About this task:
Scan the entries below for the word "frame". Copy out every line in which it occurs.

Record extracts:
┄┄┄┄┄┄┄┄┄┄┄┄┄┄┄┄┄┄┄┄

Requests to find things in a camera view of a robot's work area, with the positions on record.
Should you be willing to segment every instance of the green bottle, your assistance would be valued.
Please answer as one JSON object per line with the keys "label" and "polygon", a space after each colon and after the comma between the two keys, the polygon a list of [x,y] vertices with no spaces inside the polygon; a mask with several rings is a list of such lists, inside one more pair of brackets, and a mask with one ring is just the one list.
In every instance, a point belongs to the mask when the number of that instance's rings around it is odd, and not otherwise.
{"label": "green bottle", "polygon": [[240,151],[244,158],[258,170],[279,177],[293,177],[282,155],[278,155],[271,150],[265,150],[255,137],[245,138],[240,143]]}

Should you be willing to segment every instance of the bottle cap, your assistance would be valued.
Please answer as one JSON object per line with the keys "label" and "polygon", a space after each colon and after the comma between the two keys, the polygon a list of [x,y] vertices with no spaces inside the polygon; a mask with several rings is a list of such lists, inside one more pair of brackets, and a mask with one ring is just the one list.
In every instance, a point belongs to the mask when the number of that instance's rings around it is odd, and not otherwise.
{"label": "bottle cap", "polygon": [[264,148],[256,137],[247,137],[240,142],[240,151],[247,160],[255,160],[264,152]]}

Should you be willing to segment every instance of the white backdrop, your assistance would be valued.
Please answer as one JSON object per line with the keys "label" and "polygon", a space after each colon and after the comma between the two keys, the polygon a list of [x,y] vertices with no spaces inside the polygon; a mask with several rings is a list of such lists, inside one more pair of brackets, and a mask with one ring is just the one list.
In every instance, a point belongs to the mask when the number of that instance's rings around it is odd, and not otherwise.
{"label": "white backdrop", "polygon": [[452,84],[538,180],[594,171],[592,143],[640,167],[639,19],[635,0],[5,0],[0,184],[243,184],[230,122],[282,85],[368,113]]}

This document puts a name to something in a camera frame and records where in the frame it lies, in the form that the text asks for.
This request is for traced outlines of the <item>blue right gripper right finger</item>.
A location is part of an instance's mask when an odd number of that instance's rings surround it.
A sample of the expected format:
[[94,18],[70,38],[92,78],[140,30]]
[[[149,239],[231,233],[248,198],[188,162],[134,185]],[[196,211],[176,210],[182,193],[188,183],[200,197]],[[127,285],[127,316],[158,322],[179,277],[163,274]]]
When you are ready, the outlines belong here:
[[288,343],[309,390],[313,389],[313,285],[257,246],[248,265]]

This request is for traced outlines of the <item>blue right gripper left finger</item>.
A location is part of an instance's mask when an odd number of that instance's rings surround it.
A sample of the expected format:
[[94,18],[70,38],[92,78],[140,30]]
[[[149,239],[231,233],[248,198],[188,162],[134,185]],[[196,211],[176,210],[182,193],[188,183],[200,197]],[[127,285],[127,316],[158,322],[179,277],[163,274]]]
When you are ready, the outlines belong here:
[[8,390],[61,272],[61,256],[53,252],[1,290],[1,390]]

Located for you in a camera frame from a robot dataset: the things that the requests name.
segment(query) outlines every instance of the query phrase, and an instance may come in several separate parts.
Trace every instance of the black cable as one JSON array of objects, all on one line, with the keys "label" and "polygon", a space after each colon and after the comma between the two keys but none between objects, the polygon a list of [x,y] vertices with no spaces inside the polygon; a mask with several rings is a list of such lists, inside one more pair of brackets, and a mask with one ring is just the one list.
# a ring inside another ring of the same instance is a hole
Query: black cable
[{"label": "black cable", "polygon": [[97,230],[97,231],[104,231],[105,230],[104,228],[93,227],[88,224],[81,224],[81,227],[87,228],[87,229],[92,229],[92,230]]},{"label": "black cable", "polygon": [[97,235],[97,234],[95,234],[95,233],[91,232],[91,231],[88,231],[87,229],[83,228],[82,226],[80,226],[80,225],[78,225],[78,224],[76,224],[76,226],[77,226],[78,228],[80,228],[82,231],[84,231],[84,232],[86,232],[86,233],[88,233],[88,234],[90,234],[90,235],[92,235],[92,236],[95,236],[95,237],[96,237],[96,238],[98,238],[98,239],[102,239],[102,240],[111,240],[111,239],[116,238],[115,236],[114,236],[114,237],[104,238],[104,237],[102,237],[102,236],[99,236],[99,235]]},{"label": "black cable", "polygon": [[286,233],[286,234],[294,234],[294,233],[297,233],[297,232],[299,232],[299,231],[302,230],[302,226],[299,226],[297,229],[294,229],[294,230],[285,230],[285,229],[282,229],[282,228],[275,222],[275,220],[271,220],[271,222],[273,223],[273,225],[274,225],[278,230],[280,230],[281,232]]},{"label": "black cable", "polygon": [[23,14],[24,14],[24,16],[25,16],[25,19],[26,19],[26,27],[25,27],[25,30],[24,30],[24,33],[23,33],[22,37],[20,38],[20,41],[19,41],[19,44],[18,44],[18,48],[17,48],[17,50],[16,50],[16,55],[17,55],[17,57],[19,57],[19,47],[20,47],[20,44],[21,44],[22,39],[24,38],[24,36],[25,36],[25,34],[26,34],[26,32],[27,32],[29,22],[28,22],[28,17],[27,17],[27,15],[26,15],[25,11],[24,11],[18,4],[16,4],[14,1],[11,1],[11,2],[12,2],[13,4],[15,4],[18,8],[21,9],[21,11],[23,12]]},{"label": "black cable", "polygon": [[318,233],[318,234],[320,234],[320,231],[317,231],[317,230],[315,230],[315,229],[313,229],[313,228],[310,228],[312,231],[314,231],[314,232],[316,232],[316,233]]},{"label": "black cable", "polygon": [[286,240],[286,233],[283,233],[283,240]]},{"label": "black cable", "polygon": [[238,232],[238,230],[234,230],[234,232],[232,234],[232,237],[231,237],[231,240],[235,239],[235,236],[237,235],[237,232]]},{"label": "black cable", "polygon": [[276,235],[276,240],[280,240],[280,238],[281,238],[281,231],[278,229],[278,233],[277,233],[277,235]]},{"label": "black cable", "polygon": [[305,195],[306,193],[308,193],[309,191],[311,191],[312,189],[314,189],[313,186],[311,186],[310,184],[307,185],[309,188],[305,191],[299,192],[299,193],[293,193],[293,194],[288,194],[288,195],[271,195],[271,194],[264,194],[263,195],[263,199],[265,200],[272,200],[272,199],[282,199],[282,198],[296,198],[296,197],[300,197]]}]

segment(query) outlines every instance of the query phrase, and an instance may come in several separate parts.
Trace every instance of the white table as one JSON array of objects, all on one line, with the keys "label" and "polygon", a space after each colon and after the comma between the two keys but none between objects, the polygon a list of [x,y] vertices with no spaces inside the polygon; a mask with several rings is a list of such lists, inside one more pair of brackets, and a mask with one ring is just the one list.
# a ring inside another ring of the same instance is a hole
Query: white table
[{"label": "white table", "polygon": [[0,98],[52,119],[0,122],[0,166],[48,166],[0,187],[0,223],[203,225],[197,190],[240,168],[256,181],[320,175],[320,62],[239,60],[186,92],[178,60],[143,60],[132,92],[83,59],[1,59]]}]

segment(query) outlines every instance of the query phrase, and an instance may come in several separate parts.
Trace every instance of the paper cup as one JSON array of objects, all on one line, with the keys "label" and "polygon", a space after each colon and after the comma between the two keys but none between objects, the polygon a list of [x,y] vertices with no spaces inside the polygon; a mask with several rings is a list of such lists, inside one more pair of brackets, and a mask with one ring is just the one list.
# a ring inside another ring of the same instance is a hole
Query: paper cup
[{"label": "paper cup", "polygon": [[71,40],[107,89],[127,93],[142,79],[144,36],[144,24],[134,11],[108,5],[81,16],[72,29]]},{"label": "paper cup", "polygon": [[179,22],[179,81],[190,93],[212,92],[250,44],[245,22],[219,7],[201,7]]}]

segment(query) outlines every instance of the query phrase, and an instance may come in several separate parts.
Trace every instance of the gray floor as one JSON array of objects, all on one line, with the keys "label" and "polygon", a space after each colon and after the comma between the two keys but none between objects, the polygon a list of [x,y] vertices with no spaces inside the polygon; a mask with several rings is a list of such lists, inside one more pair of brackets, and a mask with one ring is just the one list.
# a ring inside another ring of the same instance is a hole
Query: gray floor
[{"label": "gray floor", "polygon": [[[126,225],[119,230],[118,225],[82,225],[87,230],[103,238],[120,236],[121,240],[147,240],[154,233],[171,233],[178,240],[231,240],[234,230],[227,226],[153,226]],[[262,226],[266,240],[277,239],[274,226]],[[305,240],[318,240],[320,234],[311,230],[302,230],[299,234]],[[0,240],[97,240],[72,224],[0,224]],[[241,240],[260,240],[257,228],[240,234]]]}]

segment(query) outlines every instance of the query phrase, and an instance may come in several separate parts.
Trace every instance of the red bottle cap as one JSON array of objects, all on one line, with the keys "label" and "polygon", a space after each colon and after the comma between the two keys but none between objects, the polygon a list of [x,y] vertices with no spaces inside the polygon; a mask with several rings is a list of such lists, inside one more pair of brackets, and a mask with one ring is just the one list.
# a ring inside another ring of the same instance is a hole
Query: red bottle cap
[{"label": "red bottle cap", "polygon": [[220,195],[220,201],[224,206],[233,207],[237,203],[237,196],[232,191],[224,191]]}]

┄┄┄┄┄┄┄┄┄┄┄┄┄┄┄┄┄┄┄┄

Completed task:
This document puts a name to something in a camera frame and records where in the frame it lies, in the form that the text asks for.
Located for you in a camera frame from a robot dataset: the things that the requests name.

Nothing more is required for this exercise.